--- What is expected ---
The listing should be returned in its entirety, exactly as given.

:: Source records

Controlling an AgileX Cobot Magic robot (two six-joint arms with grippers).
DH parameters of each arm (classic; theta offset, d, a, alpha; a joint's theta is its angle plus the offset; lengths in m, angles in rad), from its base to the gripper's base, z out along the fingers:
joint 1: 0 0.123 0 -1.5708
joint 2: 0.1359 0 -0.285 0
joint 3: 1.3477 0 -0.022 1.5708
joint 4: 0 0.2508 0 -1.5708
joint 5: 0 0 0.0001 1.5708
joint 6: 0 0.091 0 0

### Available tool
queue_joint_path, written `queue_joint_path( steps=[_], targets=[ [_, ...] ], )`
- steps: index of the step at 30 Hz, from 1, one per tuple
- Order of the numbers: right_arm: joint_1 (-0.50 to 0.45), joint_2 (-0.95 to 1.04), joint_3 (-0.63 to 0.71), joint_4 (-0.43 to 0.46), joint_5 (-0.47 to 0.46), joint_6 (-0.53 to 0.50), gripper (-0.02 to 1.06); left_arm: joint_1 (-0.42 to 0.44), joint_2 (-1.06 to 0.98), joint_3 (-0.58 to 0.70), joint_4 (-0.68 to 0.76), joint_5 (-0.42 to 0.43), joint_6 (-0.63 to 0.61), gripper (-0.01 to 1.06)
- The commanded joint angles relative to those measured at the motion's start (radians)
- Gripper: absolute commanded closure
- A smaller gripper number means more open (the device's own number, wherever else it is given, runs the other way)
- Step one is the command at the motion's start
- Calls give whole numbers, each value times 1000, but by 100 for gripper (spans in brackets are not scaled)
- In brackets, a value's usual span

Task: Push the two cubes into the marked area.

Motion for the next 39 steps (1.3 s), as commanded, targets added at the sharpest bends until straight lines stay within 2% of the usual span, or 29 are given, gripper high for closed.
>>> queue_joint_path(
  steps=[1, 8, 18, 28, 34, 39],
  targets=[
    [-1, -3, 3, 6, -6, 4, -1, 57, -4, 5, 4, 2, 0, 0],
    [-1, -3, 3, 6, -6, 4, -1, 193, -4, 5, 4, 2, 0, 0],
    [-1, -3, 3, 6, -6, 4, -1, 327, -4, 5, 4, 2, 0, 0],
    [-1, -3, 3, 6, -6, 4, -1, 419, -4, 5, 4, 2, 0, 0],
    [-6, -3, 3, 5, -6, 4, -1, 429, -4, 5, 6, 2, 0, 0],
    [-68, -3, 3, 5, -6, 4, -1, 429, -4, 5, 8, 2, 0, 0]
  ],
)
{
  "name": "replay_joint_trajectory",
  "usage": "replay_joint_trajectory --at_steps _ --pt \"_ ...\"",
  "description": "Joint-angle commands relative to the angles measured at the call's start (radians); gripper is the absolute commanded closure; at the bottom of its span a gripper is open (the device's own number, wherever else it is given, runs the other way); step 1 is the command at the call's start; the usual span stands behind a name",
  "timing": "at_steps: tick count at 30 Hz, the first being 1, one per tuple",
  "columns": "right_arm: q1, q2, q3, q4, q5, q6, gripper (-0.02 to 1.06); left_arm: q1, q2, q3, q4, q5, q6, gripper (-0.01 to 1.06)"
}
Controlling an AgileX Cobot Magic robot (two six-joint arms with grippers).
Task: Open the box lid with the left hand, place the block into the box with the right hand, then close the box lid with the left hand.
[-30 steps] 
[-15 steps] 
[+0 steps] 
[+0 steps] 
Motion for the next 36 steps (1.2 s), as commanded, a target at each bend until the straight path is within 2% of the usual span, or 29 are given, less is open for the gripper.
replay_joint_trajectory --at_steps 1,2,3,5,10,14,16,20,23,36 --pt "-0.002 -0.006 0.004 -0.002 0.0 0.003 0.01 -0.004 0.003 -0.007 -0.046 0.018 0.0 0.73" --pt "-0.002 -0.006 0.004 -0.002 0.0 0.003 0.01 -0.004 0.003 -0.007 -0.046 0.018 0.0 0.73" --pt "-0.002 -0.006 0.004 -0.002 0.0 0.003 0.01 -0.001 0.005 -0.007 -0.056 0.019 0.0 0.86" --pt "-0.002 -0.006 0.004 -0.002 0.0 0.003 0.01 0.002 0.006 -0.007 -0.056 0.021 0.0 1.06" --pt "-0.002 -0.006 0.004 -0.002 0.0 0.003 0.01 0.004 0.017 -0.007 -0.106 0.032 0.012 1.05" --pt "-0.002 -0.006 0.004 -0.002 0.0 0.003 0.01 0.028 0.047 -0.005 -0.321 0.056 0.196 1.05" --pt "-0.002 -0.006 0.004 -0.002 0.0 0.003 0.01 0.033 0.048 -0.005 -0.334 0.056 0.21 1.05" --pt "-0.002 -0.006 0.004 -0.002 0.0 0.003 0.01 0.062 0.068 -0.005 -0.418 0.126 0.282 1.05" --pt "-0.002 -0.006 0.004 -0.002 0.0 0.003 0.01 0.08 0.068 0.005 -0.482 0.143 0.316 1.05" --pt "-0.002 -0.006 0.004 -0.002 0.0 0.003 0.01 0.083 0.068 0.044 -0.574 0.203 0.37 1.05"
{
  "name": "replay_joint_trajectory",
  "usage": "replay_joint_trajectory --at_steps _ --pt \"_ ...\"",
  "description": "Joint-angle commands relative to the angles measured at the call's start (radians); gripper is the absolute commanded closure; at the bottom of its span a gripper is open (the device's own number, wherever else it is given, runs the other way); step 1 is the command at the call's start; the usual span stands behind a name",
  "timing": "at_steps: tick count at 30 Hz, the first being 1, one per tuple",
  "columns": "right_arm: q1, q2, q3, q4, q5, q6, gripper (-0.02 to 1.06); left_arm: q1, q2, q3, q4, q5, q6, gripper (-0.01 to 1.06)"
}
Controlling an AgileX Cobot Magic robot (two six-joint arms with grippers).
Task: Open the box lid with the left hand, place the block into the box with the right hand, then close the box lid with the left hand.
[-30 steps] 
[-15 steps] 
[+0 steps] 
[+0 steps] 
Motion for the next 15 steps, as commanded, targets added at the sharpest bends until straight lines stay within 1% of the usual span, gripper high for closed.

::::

--- Exercise result ---
Controlling an AgileX Cobot Magic robot (two six-joint arms with grippers).
DH parameters of each arm (classic; theta offset, d, a, alpha; a joint's theta is its angle plus the offset; lengths in m, angles in rad), from its base to the gripper's base, z out along the fingers:
joint 1: 0 0.123 0 -1.5708
joint 2: 0.1359 0 -0.285 0
joint 3: 1.3477 0 -0.022 1.5708
joint 4: 0 0.2508 0 -1.5708
joint 5: 0 0 0.0001 1.5708
joint 6: 0 0.091 0 0

### Available tool
queue_joint_path, written `queue_joint_path( steps=[_], targets=[ [_, ...] ], )`
- steps: index of the step at 30 Hz, from 1, one per tuple
- Order of the numbers: right_arm: joint_1 (-0.50 to 0.45), joint_2 (-0.95 to 1.04), joint_3 (-0.63 to 0.71), joint_4 (-0.43 to 0.46), joint_5 (-0.47 to 0.46), joint_6 (-0.53 to 0.50), gripper (-0.02 to 1.06); left_arm: joint_1 (-0.42 to 0.44), joint_2 (-1.06 to 0.98), joint_3 (-0.58 to 0.70), joint_4 (-0.68 to 0.76), joint_5 (-0.42 to 0.43), joint_6 (-0.63 to 0.61), gripper (-0.01 to 1.06)
- The commanded joint angles relative to those measured at the motion's start (radians)
- Gripper: absolute commanded closure
- A smaller gripper number means more open (the device's own number, wherever else it is given, runs the other way)
- Step one is the command at the motion's start
- Calls give whole numbers, each value times 1000, but by 100 for gripper (spans in brackets are not scaled)
- In brackets, a value's usual span

Task: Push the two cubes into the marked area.

Motion for the next 39 steps (1.3 s), as commanded, targets added at the sharpest bends until straight lines stay within 2% of the usual span, or 29 are given, gripper high for closed.
>>> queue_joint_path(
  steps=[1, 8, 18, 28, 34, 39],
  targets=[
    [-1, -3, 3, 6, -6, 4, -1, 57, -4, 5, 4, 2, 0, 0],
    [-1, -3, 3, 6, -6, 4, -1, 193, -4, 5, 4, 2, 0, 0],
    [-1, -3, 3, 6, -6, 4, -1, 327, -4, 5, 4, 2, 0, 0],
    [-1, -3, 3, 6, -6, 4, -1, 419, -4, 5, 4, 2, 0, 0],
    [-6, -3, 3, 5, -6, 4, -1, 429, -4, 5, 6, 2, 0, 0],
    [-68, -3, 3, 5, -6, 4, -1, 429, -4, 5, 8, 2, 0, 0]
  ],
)
{
  "name": "replay_joint_trajectory",
  "usage": "replay_joint_trajectory --at_steps _ --pt \"_ ...\"",
  "description": "Joint-angle commands relative to the angles measured at the call's start (radians); gripper is the absolute commanded closure; at the bottom of its span a gripper is open (the device's own number, wherever else it is given, runs the other way); step 1 is the command at the call's start; the usual span stands behind a name",
  "timing": "at_steps: tick count at 30 Hz, the first being 1, one per tuple",
  "columns": "right_arm: q1, q2, q3, q4, q5, q6, gripper (-0.02 to 1.06); left_arm: q1, q2, q3, q4, q5, q6, gripper (-0.01 to 1.06)"
}
Controlling an AgileX Cobot Magic robot (two six-joint arms with grippers).
Task: Open the box lid with the left hand, place the block into the box with the right hand, then close the box lid with the left hand.
[-30 steps] 
[-15 steps] 
[+0 steps] 
[+0 steps] 
Motion for the next 36 steps (1.2 s), as commanded, a target at each bend until the straight path is within 2% of the usual span, or 29 are given, less is open for the gripper.
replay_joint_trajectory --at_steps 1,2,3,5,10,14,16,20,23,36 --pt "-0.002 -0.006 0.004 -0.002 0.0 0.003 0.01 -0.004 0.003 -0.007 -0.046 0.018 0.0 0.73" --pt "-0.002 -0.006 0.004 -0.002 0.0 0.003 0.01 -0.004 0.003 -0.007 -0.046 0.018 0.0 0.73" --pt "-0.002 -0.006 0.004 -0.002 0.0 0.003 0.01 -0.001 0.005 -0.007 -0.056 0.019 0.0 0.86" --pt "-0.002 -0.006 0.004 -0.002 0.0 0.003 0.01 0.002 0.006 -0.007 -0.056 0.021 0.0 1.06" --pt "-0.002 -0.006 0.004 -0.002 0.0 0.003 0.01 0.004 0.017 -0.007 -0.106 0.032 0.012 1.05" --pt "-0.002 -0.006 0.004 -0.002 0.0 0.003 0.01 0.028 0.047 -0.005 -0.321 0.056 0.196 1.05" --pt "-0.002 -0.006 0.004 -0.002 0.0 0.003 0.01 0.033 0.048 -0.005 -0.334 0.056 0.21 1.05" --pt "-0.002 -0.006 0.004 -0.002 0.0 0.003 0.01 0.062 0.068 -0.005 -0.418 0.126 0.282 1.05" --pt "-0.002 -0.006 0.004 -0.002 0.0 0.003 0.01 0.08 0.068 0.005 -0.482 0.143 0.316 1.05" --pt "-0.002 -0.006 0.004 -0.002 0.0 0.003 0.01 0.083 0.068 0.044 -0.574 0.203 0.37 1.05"
{
  "name": "replay_joint_trajectory",
  "usage": "replay_joint_trajectory --at_steps _ --pt \"_ ...\"",
  "description": "Joint-angle commands relative to the angles measured at the call's start (radians); gripper is the absolute commanded closure; at the bottom of its span a gripper is open (the device's own number, wherever else it is given, runs the other way); step 1 is the command at the call's start; the usual span stands behind a name",
  "timing": "at_steps: tick count at 30 Hz, the first being 1, one per tuple",
  "columns": "right_arm: q1, q2, q3, q4, q5, q6, gripper (-0.02 to 1.06); left_arm: q1, q2, q3, q4, q5, q6, gripper (-0.01 to 1.06)"
}
Controlling an AgileX Cobot Magic robot (two six-joint arms with grippers).
Task: Open the box lid with the left hand, place the block into the box with the right hand, then close the box lid with the left hand.
[-30 steps] 
[-15 steps] 
[+0 steps] 
[+0 steps] 
Motion for the next 15 steps, as commanded, targets added at the sharpest bends until straight lines stay within 1% of the usual span, gripper high for closed.

The answer has been given in full.